Justin Sun is the founder of the blockchain network Tron. Yesterday, he announced the launch of a new, algorithmic stablecoin called USDD.

Tron USDD's launch follows the breakout success of other stablecoin projects such as MakerDAO's DAI and Terra's UST. UST currently has a market cap of over $18 billion, and the market cap of DAI is currently hovering at just over $9 billion.

We've been over stablecoins before and we've been over the most popular algorithmic one too, UST. Sun's new stablecoin USDD will be issued on top of the Tron network. In fact, the mechanics of USDD are very similar to the system that underpins UST. The stablecoin will be backed by $10 billion worth of crypto reserves to start with. Sun's blog post says:

"USDD will be pegged to the underlying asset, TRX, and issued in a decentralised manner. When USDD’s price is lower than 1 USD, users and arbitrageurs can send 1 USDD to the system and receive 1 USD worth of TRX."

So to expand on that - if the price of USDD goes below $1, let's say to 80 cents, traders know they can send 1 USDD and receive $1 worth of TRX in return. They are sending 80 cents and receiving $1, so they will do this as many times as they can. This will reduce the supply of USDD since everyone is sending their tokens back, and increase the supply of TRX since everyone is receiving them. So the price of USDD will go up until it is worth $1 worth of TRX again.

A UST Copy?

Many on Twitter accused Justin Sun of copying UST. In response, Do Kwon, the founder of Terra Luna and the UST stablecoin, had this to say:

"This should be obvious but – The more carmakers go electric, Tesla wins...Similarly, the more blockchains issue their own sovereign stablecoins, UST wins. The true moon will be found in helping as many communities become self sovereign as possible".

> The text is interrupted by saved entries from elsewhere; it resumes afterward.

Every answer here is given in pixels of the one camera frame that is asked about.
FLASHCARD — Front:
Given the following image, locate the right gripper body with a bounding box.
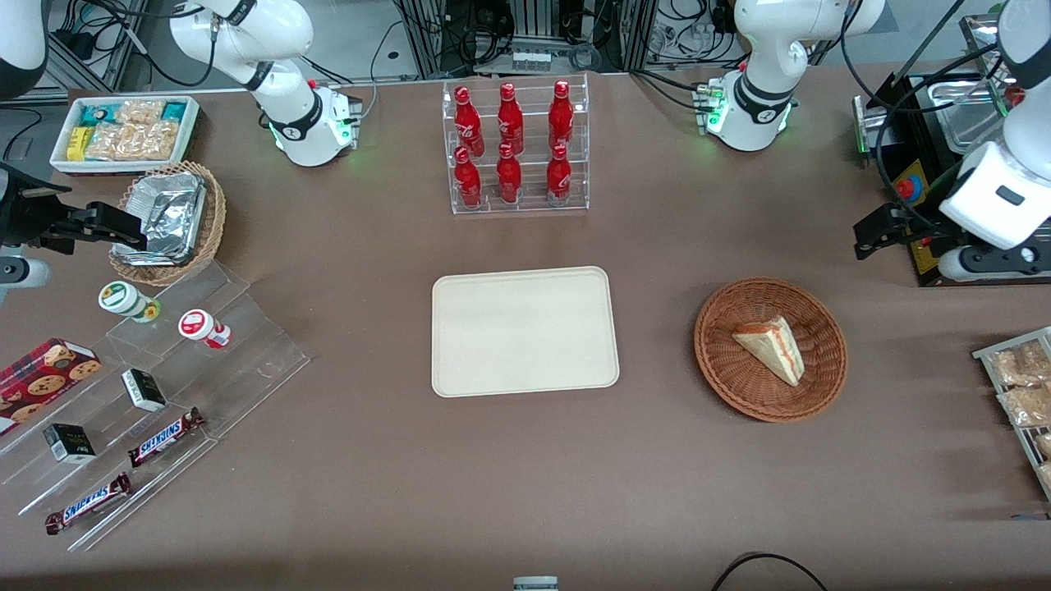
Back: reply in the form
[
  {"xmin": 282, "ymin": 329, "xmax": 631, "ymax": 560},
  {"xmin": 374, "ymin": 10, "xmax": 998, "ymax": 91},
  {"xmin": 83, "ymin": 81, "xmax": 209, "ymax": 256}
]
[{"xmin": 0, "ymin": 185, "xmax": 58, "ymax": 250}]

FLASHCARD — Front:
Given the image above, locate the triangular sandwich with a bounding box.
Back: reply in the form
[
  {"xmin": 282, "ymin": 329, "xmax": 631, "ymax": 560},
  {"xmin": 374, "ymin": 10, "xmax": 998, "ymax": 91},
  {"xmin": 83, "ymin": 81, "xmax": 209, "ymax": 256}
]
[{"xmin": 732, "ymin": 316, "xmax": 805, "ymax": 387}]

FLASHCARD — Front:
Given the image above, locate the aluminium foil tray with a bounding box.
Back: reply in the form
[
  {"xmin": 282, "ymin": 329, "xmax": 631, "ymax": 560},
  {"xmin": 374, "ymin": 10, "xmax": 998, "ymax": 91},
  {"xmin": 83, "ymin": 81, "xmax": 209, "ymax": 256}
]
[{"xmin": 112, "ymin": 171, "xmax": 208, "ymax": 268}]

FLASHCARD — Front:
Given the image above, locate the light tan wicker basket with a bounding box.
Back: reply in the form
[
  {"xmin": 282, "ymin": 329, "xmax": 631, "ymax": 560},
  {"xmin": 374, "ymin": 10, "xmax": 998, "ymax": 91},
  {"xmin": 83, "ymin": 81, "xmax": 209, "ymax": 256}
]
[{"xmin": 108, "ymin": 160, "xmax": 227, "ymax": 287}]

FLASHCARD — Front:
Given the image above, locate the brown wicker basket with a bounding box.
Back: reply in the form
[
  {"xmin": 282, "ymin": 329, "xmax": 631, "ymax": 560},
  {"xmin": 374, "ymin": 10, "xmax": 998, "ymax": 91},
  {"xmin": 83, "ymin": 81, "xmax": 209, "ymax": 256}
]
[{"xmin": 694, "ymin": 277, "xmax": 848, "ymax": 424}]

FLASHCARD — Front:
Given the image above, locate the cream plastic tray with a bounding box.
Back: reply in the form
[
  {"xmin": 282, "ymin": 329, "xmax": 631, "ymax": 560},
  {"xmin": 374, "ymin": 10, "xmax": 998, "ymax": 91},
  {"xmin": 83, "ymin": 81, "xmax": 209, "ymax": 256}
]
[{"xmin": 431, "ymin": 265, "xmax": 621, "ymax": 399}]

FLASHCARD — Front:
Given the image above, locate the green lid yogurt cup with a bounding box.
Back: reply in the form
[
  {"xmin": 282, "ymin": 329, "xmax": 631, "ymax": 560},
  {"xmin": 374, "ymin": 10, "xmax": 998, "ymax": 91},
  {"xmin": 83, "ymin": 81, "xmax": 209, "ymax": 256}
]
[{"xmin": 99, "ymin": 281, "xmax": 162, "ymax": 323}]

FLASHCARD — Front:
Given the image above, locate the clear bag of fried snacks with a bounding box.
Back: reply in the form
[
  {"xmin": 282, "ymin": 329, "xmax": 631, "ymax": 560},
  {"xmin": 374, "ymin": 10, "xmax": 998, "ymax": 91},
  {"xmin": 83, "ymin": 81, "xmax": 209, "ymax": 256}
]
[
  {"xmin": 86, "ymin": 121, "xmax": 179, "ymax": 162},
  {"xmin": 988, "ymin": 341, "xmax": 1051, "ymax": 387},
  {"xmin": 996, "ymin": 384, "xmax": 1051, "ymax": 429},
  {"xmin": 115, "ymin": 98, "xmax": 167, "ymax": 126}
]

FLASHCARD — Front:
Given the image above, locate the black food warmer machine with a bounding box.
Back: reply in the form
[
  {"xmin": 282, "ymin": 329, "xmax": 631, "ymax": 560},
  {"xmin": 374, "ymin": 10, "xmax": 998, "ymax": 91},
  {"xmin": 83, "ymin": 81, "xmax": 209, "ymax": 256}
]
[{"xmin": 852, "ymin": 15, "xmax": 1051, "ymax": 288}]

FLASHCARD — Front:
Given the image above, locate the white plastic bin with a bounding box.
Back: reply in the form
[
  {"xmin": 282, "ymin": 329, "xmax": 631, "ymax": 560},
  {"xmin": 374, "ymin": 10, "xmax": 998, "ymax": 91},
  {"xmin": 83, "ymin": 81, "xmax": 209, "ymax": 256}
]
[{"xmin": 49, "ymin": 94, "xmax": 202, "ymax": 176}]

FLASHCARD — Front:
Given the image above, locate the red lid yogurt cup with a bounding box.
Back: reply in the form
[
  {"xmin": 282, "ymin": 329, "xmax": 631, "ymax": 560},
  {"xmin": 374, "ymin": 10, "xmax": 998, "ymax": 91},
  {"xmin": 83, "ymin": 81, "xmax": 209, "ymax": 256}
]
[{"xmin": 178, "ymin": 309, "xmax": 232, "ymax": 350}]

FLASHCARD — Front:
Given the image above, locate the red tartan cookie box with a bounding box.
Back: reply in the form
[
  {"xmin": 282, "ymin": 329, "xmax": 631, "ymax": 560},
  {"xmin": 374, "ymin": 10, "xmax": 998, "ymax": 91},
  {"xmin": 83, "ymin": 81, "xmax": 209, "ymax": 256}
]
[{"xmin": 0, "ymin": 337, "xmax": 103, "ymax": 436}]

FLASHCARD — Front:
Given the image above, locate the small black carton box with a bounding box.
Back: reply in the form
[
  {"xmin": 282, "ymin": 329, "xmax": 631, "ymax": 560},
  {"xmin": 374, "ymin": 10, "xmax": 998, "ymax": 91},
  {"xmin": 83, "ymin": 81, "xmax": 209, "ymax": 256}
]
[
  {"xmin": 122, "ymin": 369, "xmax": 168, "ymax": 412},
  {"xmin": 43, "ymin": 423, "xmax": 97, "ymax": 465}
]

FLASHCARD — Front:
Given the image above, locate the clear acrylic stepped stand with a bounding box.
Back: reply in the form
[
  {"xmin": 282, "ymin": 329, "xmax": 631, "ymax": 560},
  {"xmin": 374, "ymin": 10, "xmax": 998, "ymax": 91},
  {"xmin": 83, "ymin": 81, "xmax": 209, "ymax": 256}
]
[{"xmin": 0, "ymin": 261, "xmax": 311, "ymax": 552}]

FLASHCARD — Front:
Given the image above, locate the Snickers chocolate bar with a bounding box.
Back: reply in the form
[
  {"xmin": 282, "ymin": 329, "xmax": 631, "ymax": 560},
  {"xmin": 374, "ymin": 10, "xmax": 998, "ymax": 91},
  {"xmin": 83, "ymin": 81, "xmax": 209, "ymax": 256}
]
[
  {"xmin": 45, "ymin": 472, "xmax": 133, "ymax": 536},
  {"xmin": 127, "ymin": 407, "xmax": 206, "ymax": 469}
]

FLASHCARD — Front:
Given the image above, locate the red cola bottle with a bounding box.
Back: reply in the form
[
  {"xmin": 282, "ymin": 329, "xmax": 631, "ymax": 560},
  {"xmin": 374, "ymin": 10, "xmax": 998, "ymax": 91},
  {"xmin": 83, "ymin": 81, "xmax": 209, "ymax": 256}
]
[
  {"xmin": 497, "ymin": 82, "xmax": 525, "ymax": 155},
  {"xmin": 496, "ymin": 142, "xmax": 522, "ymax": 204},
  {"xmin": 548, "ymin": 80, "xmax": 575, "ymax": 153},
  {"xmin": 454, "ymin": 146, "xmax": 483, "ymax": 208},
  {"xmin": 546, "ymin": 144, "xmax": 572, "ymax": 204},
  {"xmin": 454, "ymin": 85, "xmax": 485, "ymax": 157}
]

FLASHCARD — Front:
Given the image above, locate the clear acrylic bottle rack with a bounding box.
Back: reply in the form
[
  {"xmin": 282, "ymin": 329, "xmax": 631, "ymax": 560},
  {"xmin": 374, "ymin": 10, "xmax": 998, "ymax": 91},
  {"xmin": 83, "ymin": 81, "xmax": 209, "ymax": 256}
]
[{"xmin": 442, "ymin": 72, "xmax": 590, "ymax": 216}]

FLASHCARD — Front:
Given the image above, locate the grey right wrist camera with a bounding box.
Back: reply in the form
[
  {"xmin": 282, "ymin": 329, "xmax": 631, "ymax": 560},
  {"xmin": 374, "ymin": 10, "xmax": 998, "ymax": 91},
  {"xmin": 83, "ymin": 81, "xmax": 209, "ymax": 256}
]
[{"xmin": 0, "ymin": 256, "xmax": 52, "ymax": 290}]

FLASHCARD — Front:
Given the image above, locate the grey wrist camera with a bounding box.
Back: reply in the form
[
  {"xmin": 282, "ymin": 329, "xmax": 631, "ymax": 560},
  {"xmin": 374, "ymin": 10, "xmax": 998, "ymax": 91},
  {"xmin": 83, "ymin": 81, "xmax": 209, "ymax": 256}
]
[
  {"xmin": 0, "ymin": 256, "xmax": 52, "ymax": 290},
  {"xmin": 939, "ymin": 245, "xmax": 1045, "ymax": 285}
]

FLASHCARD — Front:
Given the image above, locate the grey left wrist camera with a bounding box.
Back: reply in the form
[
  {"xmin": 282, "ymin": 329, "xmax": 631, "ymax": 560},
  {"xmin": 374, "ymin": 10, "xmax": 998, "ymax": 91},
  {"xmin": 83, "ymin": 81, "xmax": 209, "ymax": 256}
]
[{"xmin": 939, "ymin": 245, "xmax": 1045, "ymax": 285}]

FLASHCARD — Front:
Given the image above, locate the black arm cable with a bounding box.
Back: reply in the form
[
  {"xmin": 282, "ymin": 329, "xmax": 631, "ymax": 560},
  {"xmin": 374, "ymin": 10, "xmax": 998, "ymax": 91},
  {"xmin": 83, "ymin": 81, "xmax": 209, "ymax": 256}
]
[{"xmin": 839, "ymin": 0, "xmax": 1012, "ymax": 216}]

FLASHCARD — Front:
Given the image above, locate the metal wire rack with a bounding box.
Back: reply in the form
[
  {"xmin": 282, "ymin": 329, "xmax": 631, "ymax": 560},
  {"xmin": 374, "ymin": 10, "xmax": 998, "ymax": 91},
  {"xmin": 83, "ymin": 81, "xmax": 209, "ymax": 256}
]
[{"xmin": 972, "ymin": 327, "xmax": 1051, "ymax": 502}]

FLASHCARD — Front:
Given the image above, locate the black table cable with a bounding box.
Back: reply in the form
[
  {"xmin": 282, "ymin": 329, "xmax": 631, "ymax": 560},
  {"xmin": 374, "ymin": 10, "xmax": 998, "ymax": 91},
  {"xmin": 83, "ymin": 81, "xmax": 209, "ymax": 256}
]
[{"xmin": 710, "ymin": 552, "xmax": 830, "ymax": 591}]

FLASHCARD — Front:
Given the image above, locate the aluminium frame rack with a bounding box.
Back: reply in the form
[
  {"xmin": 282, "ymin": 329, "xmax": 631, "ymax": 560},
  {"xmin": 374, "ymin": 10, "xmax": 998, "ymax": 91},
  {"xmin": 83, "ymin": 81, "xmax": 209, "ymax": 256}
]
[{"xmin": 392, "ymin": 0, "xmax": 659, "ymax": 79}]

So a green light from Terra Luna's megaboss.

High Interest Rates

Justin Sun mentioned in a tweet that the interest rate you could earn on USDD would be 30%, which is a high interest rate for a stablecoin, which is in theory a much lower risk asset to hold than other crypto assets. This high interest rate is no doubt in place to encourage adoption of USDD.

Quite a lot of movement in "stable"coins

There is lots of buzz around the stablecoins space right now. There were even reports of Near Protocol launching their own algorithmic stablecoin. So even though the coins are meant to be stable, the industry might be exciting for a while to come.